A recent Which? Gardening report revealed that many shop-bought wildlife homes are not worth buying. The trial included hedgehog homes, bug boxes and bumblebee nesters, and concluded that only solitary bee hotels proved successful, especially home-made ones.
This was no news to me. I've been trying to attract bumblebees to nest in my garden for years. My bumblebee nester has made a great home for spiders, but no bumblebees have ever shown interest. I even added some mouse litter from the local pet shop (some bumblebees nest in old mouse holes so I was trying to recreate the scent). It's so old and unused it's falling apart and it won't be long before the spiders find alternative accommodation. The hedgehog home my mum put in lies unused, despite being sited under a hedge and dutifully packed with fallen leaves and hay.
Attracting wildlife to your garden can be a bit hit and miss. Bumblebees and butterflies, for example, will happily come to our gardens to forage for food, but often choose to breed elsewhere. Growing nectar-rich plants is a good way to entice them in, but they won't nest in your flower beds. Butterflies lay eggs in long grass, nettles and thistles (depending on the species), while bumblebees prefer undisturbed messy areas such as compost heaps, long grass and mouse holes.

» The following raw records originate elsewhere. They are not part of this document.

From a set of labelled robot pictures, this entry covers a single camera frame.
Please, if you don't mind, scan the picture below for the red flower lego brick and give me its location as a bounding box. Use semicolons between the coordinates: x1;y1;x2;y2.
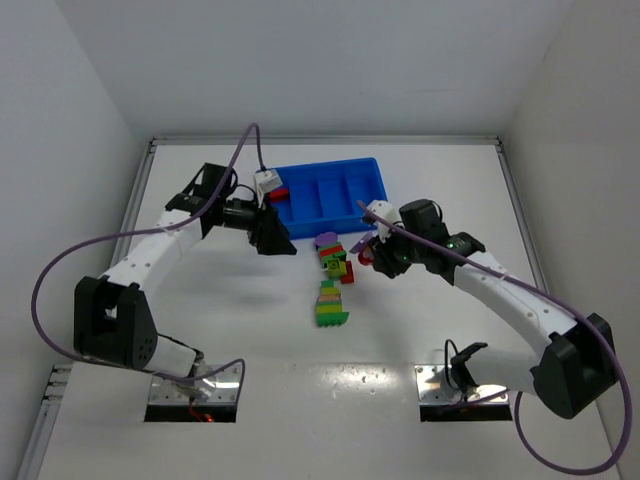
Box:
358;249;374;266

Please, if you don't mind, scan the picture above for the red curved lego brick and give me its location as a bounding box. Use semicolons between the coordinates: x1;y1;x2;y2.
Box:
269;188;290;203

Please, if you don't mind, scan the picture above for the lime green lego brick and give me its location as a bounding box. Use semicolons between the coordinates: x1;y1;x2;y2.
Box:
324;258;348;279

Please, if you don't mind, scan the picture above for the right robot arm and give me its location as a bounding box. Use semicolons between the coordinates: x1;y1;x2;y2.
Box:
367;199;618;419

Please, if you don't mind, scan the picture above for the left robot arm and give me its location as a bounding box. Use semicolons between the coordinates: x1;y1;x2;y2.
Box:
73;163;297;379

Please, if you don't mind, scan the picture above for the purple round lego brick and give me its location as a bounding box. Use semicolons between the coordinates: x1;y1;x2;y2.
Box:
314;232;338;249

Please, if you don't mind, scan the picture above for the green red striped lego stack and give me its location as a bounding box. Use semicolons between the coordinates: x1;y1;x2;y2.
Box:
317;242;346;261

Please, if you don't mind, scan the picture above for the blue divided plastic bin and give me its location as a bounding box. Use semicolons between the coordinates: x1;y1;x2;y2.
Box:
272;157;387;239

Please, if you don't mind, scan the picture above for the green yellow lego stack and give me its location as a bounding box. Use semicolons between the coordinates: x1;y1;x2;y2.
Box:
315;280;349;328

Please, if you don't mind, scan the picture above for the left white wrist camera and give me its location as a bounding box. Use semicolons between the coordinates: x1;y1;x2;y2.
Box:
253;169;283;199

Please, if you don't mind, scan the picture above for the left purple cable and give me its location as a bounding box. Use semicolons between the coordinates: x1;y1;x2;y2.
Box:
30;122;266;401

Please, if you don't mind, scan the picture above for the purple cable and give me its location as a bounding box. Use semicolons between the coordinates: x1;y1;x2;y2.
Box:
30;122;266;401
357;199;634;475

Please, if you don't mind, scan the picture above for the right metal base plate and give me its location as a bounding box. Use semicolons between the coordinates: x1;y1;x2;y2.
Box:
414;364;509;407

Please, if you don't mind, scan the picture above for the metal base plate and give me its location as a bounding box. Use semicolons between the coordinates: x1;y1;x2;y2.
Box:
147;363;244;407
414;364;509;407

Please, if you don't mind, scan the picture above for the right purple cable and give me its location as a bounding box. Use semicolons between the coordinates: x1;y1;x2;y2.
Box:
357;199;634;475

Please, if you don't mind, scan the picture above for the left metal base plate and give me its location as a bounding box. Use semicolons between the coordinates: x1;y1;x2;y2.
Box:
147;363;244;407

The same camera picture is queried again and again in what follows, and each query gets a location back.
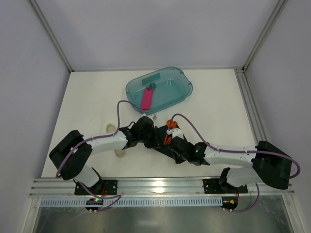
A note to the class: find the black paper napkin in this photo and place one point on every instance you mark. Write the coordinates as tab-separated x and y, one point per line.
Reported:
162	143

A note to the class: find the pink rolled napkin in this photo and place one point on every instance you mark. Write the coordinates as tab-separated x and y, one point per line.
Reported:
146	100

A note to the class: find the green utensil in pink roll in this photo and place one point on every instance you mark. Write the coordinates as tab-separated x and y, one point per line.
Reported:
151	86

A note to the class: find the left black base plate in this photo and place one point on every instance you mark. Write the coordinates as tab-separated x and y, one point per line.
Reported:
102	187

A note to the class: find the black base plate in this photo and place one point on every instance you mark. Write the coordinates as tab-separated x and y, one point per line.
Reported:
102	187
212	186

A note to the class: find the teal plastic bin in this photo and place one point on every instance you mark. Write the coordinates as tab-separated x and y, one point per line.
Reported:
172	87

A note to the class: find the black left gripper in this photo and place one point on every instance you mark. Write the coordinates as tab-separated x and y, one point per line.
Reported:
150	137

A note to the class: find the aluminium front rail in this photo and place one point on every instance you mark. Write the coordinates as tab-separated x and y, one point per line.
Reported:
140	187

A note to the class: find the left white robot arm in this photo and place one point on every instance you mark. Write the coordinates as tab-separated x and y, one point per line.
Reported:
72	152

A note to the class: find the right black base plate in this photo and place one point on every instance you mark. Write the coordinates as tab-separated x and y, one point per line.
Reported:
212	186

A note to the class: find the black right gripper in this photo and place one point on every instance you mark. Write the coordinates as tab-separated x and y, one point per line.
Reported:
173	144

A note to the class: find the orange plastic spoon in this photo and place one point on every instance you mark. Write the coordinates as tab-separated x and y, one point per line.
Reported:
170	123

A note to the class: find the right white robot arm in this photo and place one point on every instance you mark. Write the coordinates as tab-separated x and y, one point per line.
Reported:
261	163

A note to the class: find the slotted cable duct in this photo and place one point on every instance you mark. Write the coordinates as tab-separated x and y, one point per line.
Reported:
133	202

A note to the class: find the orange plastic knife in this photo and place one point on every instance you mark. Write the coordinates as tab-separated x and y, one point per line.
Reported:
167	137

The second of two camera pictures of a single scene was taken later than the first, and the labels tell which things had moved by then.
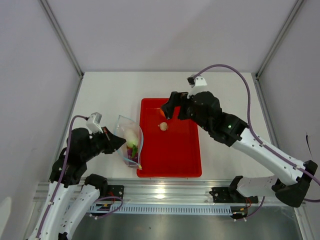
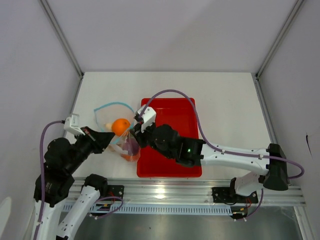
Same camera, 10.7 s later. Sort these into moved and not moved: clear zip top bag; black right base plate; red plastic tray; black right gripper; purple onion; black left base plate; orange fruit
Moved: clear zip top bag; orange fruit; black right gripper; purple onion
Not moved: black right base plate; black left base plate; red plastic tray

My mum grows a huge range of nectar-rich flowers from March through to November, but her garden's too tidy for bees and butterflies to breed in. Her next door neighbours have a messy garden with some long grass and a pond. Every year a colony of buff-tailed bumblebees nests beneath the neighbours' shed and feeds on my mum's flowers, I'm sure the butterflies do the same. My dad has a nest of common carder bumblebees in his ramshackle allotment compost heap, just a short flight to the raspberries, comfrey and clover he grows.
If you want wildlife nesting in your garden, then build log and leaf piles, start a compost heap, leave a messy area, plant nectar-rich flowers and dig a pond. You could also use an old wooden box filled with stems of sunflower, teasel and bamboo to make a solitary bee hotel.
But that's no guarantee - wildlife can choose the most unpredictable places to live. This summer I visited some buff-tailed bumblebees nesting in a concrete path and once I found a red-tailed bumblebee nest in an old duvet that had been slung out and started to go mouldy. I've also seen hedgehogs and kingfishers foraging in Manchester city centre.
So there are no hard and fast rules. Do you have wildlife nesting in your garden? If so, how much success have you had with shop-bought nesters?